The group ceremony was held at Love Auditorium on Thursday as Peyton Jenkins, Kayla Sory and Jessie Taylor officially made their commitments. Jenkins, the daughter of Louie and Glenda Jenkins, signed with Central Baptist College in Conway. Sory, the daughter of Ken and Joanne Sory, signed with Henderson State University. Taylor, daughter of Chris and Tammy Taylor, signed with the University of Central Arkansas.

Together, they have been key members of back-to-back Class 7A State championship teams with their senior season still to come this spring. As freshmen, they helped the Lady Hornets reach the State finals where they just missed taking the crown.

“These girls are going to leave a legacy that’s going to be hard to duplicate,” declared Lady Hornets head coach Debbie Clark, who orchestrated the two State title runs after taking over from Lisa Stanfield, who coached the team to the finals in 2009.

“I spoke with the girls about each of them having their day to celebrate their accomplishments and commend their parents and family for their dedication and support,” Clark said at the start of the proceedings. “I preach team, team, team, team; but there is an appropriate time to have your day in the spotlight and a college signing is an appropriate day. However, these girls would not hear of having three separate days. They told me they had grown up together and shared everything and they have dreamed about this day since they were little girls.”

“I’m really excited that I’m getting to, first of all, sign and then just getting to sign with two of the girls I’ve played with since I was 6 years old,” Sory said of the decision. “That’s one reason why it means a lot to all three of us.”

“It means a lot because we’ve grown up together,” Taylor mentioned. “I’ve known Peyton my entire life. I can’t remember not knowing Peyton. Kayla, I’ve known since I was 5 and we played Upward Basketball against each other. It’s just right. It’s just the right thing that we would sign together because we’ve been together our entire lives.”

“Most of my life, I’ve played with Jessie and Kayla, 12, 13, 14 years,” Jenkins added. “We’ve really built a relationship. I will always be there for them and I know they’ll always be there for me. They’re like my sisters.”

“I’m always honored to have a player who has an opportunity to continue their softball career at the collegiate level but to have three from one team in one year is amazing,” declared the coach who, incidentally, was also proud to note that two players from her 2009 State championship team at Wynne were signing to play college ball on Thursday.

“There are rewards for hard work and no substitute for discipline,” Clark stated. “Worthwhile results come from hard work and planning.

“When we met a couple of years ago, these girls didn’t know what to do with me and the feeling was mutual,” she quipped. “But we’ve come to an incredible relationship.”

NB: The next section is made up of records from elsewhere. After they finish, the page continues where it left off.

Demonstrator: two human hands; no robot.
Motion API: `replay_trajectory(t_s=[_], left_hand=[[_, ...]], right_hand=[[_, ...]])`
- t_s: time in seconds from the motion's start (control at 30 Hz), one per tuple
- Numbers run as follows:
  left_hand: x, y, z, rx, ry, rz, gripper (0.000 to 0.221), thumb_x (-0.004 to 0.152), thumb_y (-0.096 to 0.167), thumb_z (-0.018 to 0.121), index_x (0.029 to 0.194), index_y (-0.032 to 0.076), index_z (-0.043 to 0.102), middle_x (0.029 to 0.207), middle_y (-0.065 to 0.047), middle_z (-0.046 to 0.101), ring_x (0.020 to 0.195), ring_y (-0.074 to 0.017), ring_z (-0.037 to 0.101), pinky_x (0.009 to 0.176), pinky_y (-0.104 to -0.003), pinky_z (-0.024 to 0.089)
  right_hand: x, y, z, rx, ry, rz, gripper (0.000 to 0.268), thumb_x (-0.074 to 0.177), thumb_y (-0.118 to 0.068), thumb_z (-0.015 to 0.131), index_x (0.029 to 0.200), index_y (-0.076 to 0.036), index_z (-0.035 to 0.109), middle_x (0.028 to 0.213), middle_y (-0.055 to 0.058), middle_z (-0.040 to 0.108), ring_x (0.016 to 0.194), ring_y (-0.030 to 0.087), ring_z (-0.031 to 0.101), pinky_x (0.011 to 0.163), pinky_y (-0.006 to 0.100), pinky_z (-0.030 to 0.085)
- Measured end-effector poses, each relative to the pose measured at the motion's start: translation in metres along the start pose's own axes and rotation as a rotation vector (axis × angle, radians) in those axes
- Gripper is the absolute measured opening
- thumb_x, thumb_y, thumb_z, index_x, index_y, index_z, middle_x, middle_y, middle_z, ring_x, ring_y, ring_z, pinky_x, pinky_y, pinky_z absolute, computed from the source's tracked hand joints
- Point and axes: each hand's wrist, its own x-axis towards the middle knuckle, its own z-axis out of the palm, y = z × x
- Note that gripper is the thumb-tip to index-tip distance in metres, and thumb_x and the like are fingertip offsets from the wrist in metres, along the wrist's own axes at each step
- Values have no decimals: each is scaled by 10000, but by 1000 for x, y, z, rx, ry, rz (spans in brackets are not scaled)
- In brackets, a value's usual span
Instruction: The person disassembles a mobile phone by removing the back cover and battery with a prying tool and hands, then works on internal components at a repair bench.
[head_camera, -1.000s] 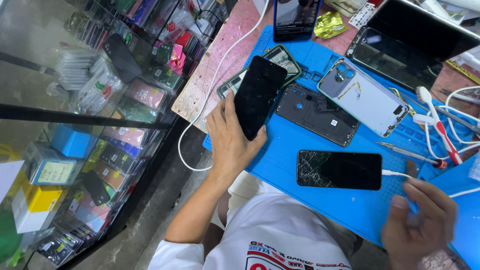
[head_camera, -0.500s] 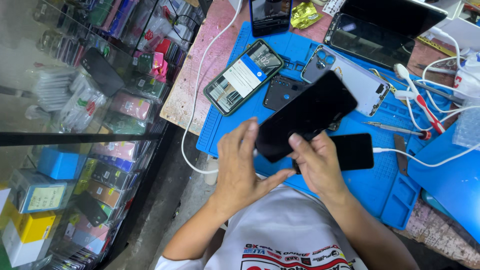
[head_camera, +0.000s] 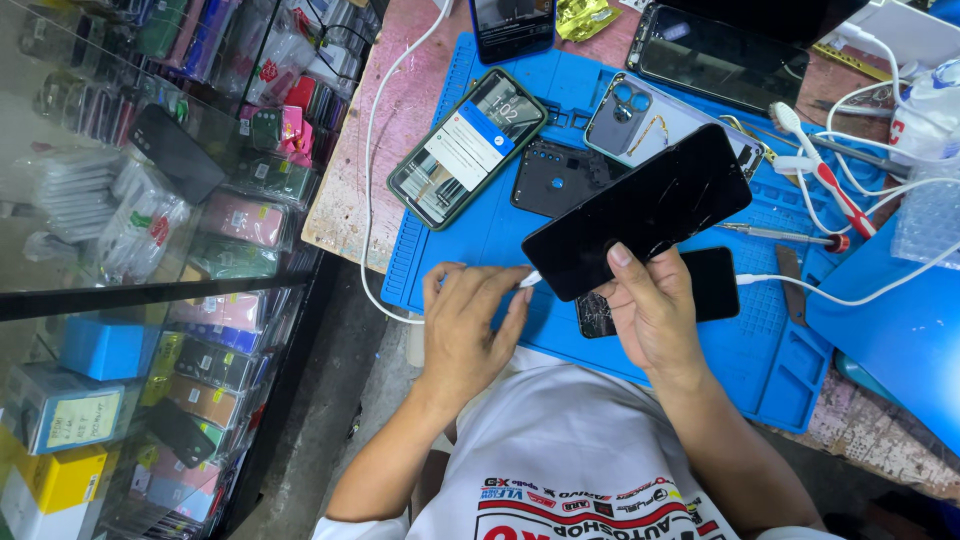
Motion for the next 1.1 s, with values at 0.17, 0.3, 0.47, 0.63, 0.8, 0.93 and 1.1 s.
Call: replay_trajectory(t_s=[0.17,0.3,0.47,0.63,0.8,0.93,1.1], left_hand=[[2,1,2,-55,11,53,255,870,122,835,1083,55,712,984,-55,690,883,-233,634,853,-381,470],[2,0,5,-48,28,56,234,870,78,837,1072,52,724,963,-51,692,862,-229,631,822,-372,484],[0,-4,7,-64,56,91,227,851,46,831,1045,43,713,958,-53,686,863,-236,626,826,-376,491],[0,-7,6,-50,57,126,236,839,34,825,1044,36,708,954,-58,677,865,-250,624,821,-388,485],[0,-7,8,-36,39,119,229,847,28,822,1039,47,698,968,-53,680,879,-254,633,827,-389,482],[0,-7,11,-15,30,130,232,843,28,822,1033,45,691,969,-59,683,879,-256,634,841,-395,481],[0,-6,16,5,31,138,239,838,29,826,1028,41,681,970,-61,693,876,-255,638,864,-400,483]], right_hand=[[-5,-2,6,-5,22,-6,299,1062,-17,567,1357,-39,532,1287,120,652,1181,225,684,1007,460,598],[-7,2,6,-19,25,-31,305,1070,-1,571,1370,-25,521,1275,128,649,1152,238,687,963,497,605],[-11,2,8,-19,14,-46,347,1060,-6,575,1396,-35,497,1319,124,618,1214,238,657,1030,503,586],[-14,3,8,-28,-8,-38,355,1070,-7,580,1412,-22,490,1369,127,605,1278,240,623,1092,486,543],[-13,4,7,-18,-1,-13,369,1059,-28,573,1418,-29,487,1359,123,608,1261,233,628,1072,465,548],[-15,4,4,-16,5,-13,364,1066,-32,576,1419,-26,488,1365,124,607,1262,220,624,1085,435,534],[-14,4,0,-4,-1,-27,358,1066,-33,581,1412,-19,495,1352,120,615,1251,213,632,1086,428,539]])
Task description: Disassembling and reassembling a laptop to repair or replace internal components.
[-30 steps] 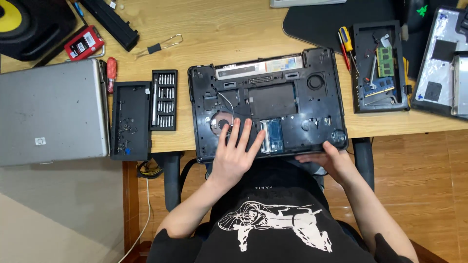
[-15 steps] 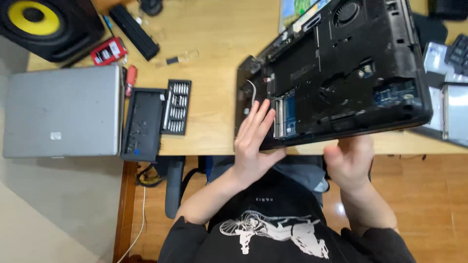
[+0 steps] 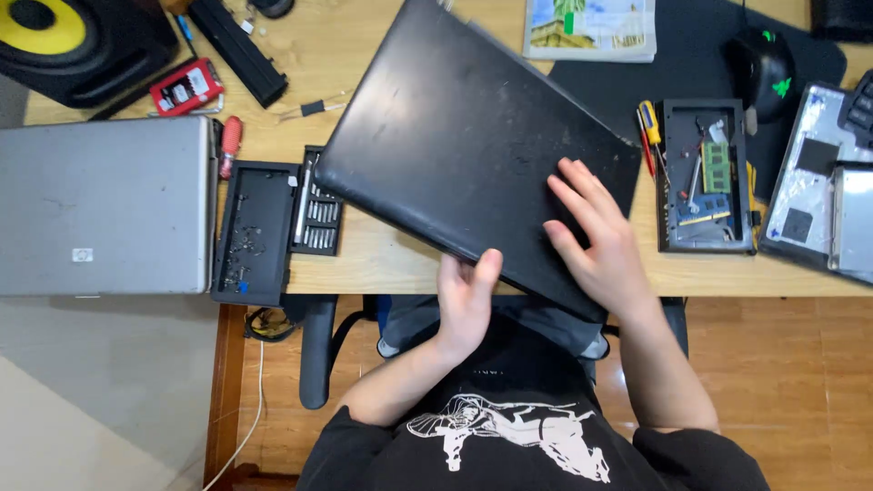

Keeping with that theme, Clark gave team stats instead of individual. “I believe that stats are history. We learn from them but it’s not something we post in the locker room because it’s about the name on the front of your jersey.”

In three years, Clark said, the team has compiled a 73-16 record with three conference championships. During those championship runs over the last two seasons, they’ve outscored their opponents 469 to 123. As a team in 2011, the team clubbed 22 home runs.

“I think you can understand why I call them ‘The Beasts’,” she mentioned, referring to her affectionate nickname for all of her sluggers.

Now, while all three of the attributes mentioned at the start — work ethic, determination and leadership — apply aplenty to each of the three, in their own way they each represent one of those qualities in particular. To whit:

WORK ETHIC

Clark was talking about Taylor and mentioned, “She broke her ankle this summer and she got released a couple of weeks ago and before she came back to school, she went home, hit two buckets of balls, came back and told me, then went and checked in (at school).”

Jessie Taylor signs with UCA. (Photo by Kevin Nagle)

A record-setting home run hitter, Taylor played third base as a freshman since the Lady Hornets had the catcher position covered with Sarah Hart (now at CBC). She moved to catcher as a sophomore and has performed splendidly there while continuing to be “A Beast” at the plate.

“She pretty much coined the phrase for me,” Clark said. “It’s incredible. She has so much power and she works so hard. And because she works so hard every day everybody else around her gets better.”

“I took it as a compliment,” Taylor said of the moniker. “Then my mom was kind of like, ‘A beast?’ I said, ‘Yeah.’ And she said, ‘I guess I can handle that.’ It was very flattering. Who doesn’t want to be a beast. I mean, by (Clark’s) definition, it’s not just the physical part of softball. It also has to do with how you are in school and in the community and stuff. So, it’s really nice to be called a beast by her.”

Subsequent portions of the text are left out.